SQL Data Analytics Project

Advanced SQL Analysis on a Data Warehouse — by Disha Jain

👋 Context: Why This Exists

This project is the direct continuation of my SQL Data Warehouse Project.

Once the warehouse was built — Bronze ingestion, Silver cleansing, Gold star schema — the next question is: what can you actually learn from the data? That's what this repo answers.

In my day job at Elde Info Solution, I regularly write SQL to segment customers, track trends over time, and surface anomalies in transactional data. This project is my structured practice of those same techniques on a clean dataset — building a personal library of analytical patterns I can reach for quickly.
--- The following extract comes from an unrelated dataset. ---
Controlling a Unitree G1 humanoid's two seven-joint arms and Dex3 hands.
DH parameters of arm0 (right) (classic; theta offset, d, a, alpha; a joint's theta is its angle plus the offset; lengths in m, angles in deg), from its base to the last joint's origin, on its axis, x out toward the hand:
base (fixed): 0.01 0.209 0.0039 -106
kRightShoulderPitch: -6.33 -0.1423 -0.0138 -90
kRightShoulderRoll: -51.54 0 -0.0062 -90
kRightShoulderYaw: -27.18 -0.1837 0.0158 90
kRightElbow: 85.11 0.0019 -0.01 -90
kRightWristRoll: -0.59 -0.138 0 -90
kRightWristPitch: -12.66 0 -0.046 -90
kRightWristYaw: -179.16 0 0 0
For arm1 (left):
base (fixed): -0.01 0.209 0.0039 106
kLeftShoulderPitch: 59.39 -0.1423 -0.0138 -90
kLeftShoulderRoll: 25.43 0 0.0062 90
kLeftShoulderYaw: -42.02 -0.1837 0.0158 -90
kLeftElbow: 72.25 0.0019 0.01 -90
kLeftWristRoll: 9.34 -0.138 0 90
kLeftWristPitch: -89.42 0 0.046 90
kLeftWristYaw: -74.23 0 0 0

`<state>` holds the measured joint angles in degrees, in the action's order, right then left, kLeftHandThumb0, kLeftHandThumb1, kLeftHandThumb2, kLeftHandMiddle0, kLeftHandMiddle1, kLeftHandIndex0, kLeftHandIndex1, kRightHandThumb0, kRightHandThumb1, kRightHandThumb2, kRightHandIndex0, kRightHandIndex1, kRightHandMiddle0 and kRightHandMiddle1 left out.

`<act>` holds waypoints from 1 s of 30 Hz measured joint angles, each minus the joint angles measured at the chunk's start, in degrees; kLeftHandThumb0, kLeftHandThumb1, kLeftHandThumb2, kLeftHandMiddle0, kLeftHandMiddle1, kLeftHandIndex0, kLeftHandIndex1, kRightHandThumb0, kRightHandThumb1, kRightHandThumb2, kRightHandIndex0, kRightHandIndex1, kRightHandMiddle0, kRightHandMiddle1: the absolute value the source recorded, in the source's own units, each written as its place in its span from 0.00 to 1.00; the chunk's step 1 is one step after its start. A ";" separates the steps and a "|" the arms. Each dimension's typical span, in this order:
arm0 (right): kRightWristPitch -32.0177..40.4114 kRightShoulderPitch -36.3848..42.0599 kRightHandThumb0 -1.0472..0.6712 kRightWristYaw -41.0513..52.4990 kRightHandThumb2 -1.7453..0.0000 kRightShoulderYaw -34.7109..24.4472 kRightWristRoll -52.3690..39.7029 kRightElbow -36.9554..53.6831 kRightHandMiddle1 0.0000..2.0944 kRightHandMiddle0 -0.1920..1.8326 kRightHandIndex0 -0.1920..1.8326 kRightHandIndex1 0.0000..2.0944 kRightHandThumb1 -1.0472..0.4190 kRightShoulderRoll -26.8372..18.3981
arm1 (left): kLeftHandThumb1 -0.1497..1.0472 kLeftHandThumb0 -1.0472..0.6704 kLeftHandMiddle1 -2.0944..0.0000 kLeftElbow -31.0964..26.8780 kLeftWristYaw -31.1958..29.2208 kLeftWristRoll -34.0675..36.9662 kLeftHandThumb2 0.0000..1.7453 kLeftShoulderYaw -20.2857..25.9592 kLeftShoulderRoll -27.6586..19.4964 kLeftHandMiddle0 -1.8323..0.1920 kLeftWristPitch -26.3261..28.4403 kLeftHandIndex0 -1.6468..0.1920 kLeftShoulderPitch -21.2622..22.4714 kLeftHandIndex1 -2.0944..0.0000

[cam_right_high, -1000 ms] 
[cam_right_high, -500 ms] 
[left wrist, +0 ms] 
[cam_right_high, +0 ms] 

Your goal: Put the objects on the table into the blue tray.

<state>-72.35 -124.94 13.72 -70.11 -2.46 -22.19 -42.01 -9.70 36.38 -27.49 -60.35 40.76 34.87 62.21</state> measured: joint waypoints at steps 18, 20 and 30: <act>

🎯 What This Project Covers

14 scripts across two phases — exploration first, then advanced analytics:

Phase 1: Exploratory Data Analysis

#	Script	What it does
00	`00_init_database.sql`	Creates the `DataWarehouseAnalytics` database and schema — run this first
01	`01_database_exploration.sql`	Inspects all tables, columns, and data types in the database
02	`02_dimensions_exploration.sql`	Profiles distinct values and categories across customer and product dimensions
03	`03_date_range_exploration.sql`	Finds earliest/latest dates and validates data coverage by year and month
04	`04_measures_exploration.sql`	Summarizes core numeric measures — total sales, quantity, price distribution

Phase 2: Advanced Analytics

#	Script	What it does
05	`05_magnitude_analysis.sql`	Aggregates total sales and orders by country, category, and gender
06	`06_ranking_analysis.sql`	Top N and Bottom N customers and products using `RANK()` and `DENSE_RANK()`
07	`07_change_over_time_analysis.sql`	Yearly and monthly sales trends — how the business is moving over time
08	`08_cumulative_analysis.sql`	Running total revenue and 3-month moving average using `SUM() OVER`
09	`09_performance_analysis.sql`	Year-over-year comparison and benchmarking current year vs. historical average
10	`10_data_segmentation.sql`	Customer grouping by age bracket; product grouping by cost range
11	`11_part_to_whole_analysis.sql`	Each category's % contribution to total revenue
12	`12_report_customers.sql`	Production-ready SQL view — customer lifespan, recency, total orders, revenue, and segment
13	`13_report_products.sql`	Production-ready SQL view — product age, recency, total orders, revenue, and segment

Scripts 12 and 13 are written as SQL views, not just queries — ready to be consumed directly by Power BI or any BI tool without rewriting logic.

💡 My Analytical Approach & Key Decisions

Why split into two phases (EDA → Advanced Analytics)? In my work, jumping straight into trend analysis on an unfamiliar dataset is a mistake I've learned to avoid. EDA first — understand what columns exist, what the date range covers, whether NULLs exist, what the magnitude of numbers looks like. Only then does advanced analysis produce trustworthy results. Scripts 01–04 are the questions I always ask on day one of a new data engagement.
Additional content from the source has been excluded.